Die SPÖ brachte auf Initiative von Landeshauptmann-Stv. Michael Schickhofer einen Antrag für effektive und mutige Maßnahmen zum Klimaschutz ein, mit dem Ziel die Steiermark zum Klimaschutzbundesland Nummer 1 zu machen.

Das Maßnahmenbündel sieht u.a. die Ausrufung des Klimanotstandes vor, bei künftigen Beschaffungen und Förderungen des Landes den CO2-Anteil zu berücksichtigen sowie im Einflussbereich des Landes bevorzugt Bio-Produkte und Produkte aus artgerechter Haltung anzuschaffen. Bei der punktuellen Abstimmung verpassten wichtige SPÖ-Forderungen, wie die Ausrufung des Klimanotstandes und die Berücksichtigung des CO2-Anteils bei Beschaffungen und Förderungen des Landes allerdings die Mehrheit im Landtag aufgrund der verweigerten Unterstützung durch Schwarz-Blau. Ein Teilerfolg konnte allerdings verbucht werden: Kennzeichnungspflicht für alle tierischen Produkte betreffend Haltungsbedingungen und Herkunft, Schulobstprogramm mit regionalen Obstsorten und die Ausweitung des Modells „Fairteiler“ wurden mehrheitlich, gegen die Stimmen der ÖVP, angenommen.

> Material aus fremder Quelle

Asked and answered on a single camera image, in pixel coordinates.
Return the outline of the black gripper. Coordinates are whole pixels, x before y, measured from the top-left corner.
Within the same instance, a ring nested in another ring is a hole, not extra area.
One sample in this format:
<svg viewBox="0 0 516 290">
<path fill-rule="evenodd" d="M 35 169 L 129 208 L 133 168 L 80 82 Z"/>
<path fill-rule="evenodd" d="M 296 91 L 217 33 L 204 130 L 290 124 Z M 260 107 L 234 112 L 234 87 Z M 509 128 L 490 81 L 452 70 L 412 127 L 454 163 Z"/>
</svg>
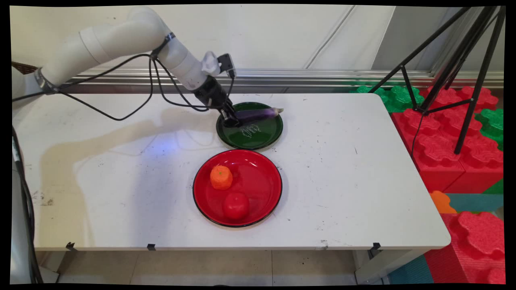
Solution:
<svg viewBox="0 0 516 290">
<path fill-rule="evenodd" d="M 206 81 L 193 91 L 195 97 L 203 104 L 203 106 L 194 106 L 194 108 L 196 110 L 218 110 L 223 126 L 239 127 L 240 120 L 230 100 L 233 84 L 234 79 L 231 79 L 230 88 L 226 91 L 217 79 L 208 76 Z"/>
</svg>

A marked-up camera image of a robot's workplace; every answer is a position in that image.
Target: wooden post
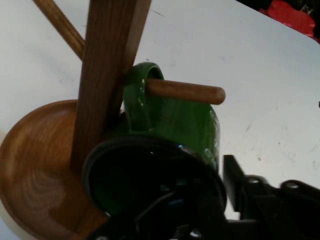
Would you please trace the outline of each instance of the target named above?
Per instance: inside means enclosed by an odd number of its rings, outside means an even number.
[[[150,4],[151,0],[90,0],[70,160],[77,174],[117,121],[120,78],[134,63]]]

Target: white table
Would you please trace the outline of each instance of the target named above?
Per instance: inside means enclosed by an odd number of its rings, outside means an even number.
[[[82,36],[89,0],[56,0]],[[31,0],[0,1],[0,135],[42,105],[76,99],[81,61]],[[278,187],[320,188],[320,45],[234,0],[153,0],[136,63],[223,87],[220,153]],[[228,217],[235,217],[232,210]],[[0,238],[33,239],[1,206]]]

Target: wooden mug tree
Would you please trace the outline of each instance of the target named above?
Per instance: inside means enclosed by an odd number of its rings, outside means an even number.
[[[52,0],[34,0],[82,59],[78,100],[22,118],[0,148],[0,197],[11,217],[39,239],[83,239],[106,216],[87,199],[81,169],[117,123],[122,75],[134,63],[151,0],[90,0],[85,41]],[[220,87],[147,80],[149,94],[221,104]]]

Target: mug handle
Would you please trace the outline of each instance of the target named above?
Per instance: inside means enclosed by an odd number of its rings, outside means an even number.
[[[146,96],[147,79],[164,79],[157,64],[139,63],[124,76],[123,103],[131,133],[150,132],[153,129],[148,112],[147,98],[149,97]]]

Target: round wooden dish
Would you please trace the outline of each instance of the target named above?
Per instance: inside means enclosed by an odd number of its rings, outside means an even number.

Umweltsprecher Stefan Hofer dazu: „Klimaschutz kann sich nur dann entfalten, wenn wir CO2-Ausstoß bei Beschaffungen und Förderungen berücksichtigen. Wir müssen weitergehen, als viele bisher eingebrachte Entschließer, wenn wir der Klimakrise wirksam und unmittelbar begegnen wollen. Die globale Klimakrise ist eine Tatsache, deswegen müssen wir alle handeln. Es ist schade, dass ÖVP und FPÖ nicht den Mut fanden, um unser umfangreiches Maßnahmenbündel im Gesamten zu unterstützen. Gerade bei der Ausrufung des Klimanotstandes und der verpflichtenden Berücksichtigung des CO2-Anteils bei Beschaffungen und Förderungen hätten wir heute eine Chance wahrnehmen können, um dazu beizutragen eine lebenswerte Steiermark für unsere Kinder und nachfolgende Generationen zu erhalten. Bemerkenswert ist nur, dass die Bundes-ÖVP der Ausrufung des Klimanotstands im Nationalrat zugestimmt hat, die Steirische Volkspartei sich aber offenbar gegen die ÖVP-Bundesparteilinie in Sachen Klimaschutz stellt.“

„Mit der teilweisen Zustimmung anderer Parteien ist uns heute zumindest ein kleiner Schritt in die richtige Richtung gelungen. Die Kennzeichnungspflicht für alle tierischen Produkte, das Schulobstprogramm für alle SchülerInnen sowie die Ausweitung des Projekts ‚Fairteiler‘ sind wesentliche Bestandteile für ein größeres Klimaschutz-Bewusstsein. Wir werden jedenfalls dranbleiben, um effektive Maßnahmen für den Klimaschutz in der Steiermark umzusetzen“, so Hofer abschließend.

Maßnahmenbündel im Detail

  1. die Ausrufung des Klimanotstandes in der Interpretation des Nationalrates (Erklärung des Climate Emergency (140/E)) zu unterstützen,
  2. bei künftigen Beschaffungen und Förderungen den CO2-Anteil verpflichtend zu berücksichtigen,
  3. im Einflussbereich des Landes bevorzugt Bio-Produkte und Produkte aus artgerechter Haltung anzuschaffen,
  4. eine Modellregion einzurichten um aufzuzeigen, dass ein Umstieg auf biologische Landwirtschaft mehr Wachstum und mehr Lebensqualität für alle bringt,
  5. ein steirisches Gütesiegel einzuführen um biologische Produkte aus den steirischen Regionen besser erkennbar zu machen

     

  6. im Zusammenwirken mit der Bundesregierung eine Kennzeichnungspflicht für alle Produkte tierischen Ursprungs betreffend Haltungsbedingungen und Herkunft der Tiere einzuführen,
  7. mit einem Schulobstprogramm allen Schülerinnen und Schülern den Genuss von regionalen Obstsorten näherzubringen und
  8. das in Graz sehr erfolgreiche Modell der „Fairteiler“ auf weitere Regionen der Steiermark auszuweiten.

 

Die Punkte 6 bis 8 fanden mit den Stimmen von SPÖ, FPÖ, Grüne und KPÖ die Mehrheit, den Punkten 1 bis 5 stimmten lediglich SPÖ, Grüne und KPÖ zu und fanden so keine Mehrheit.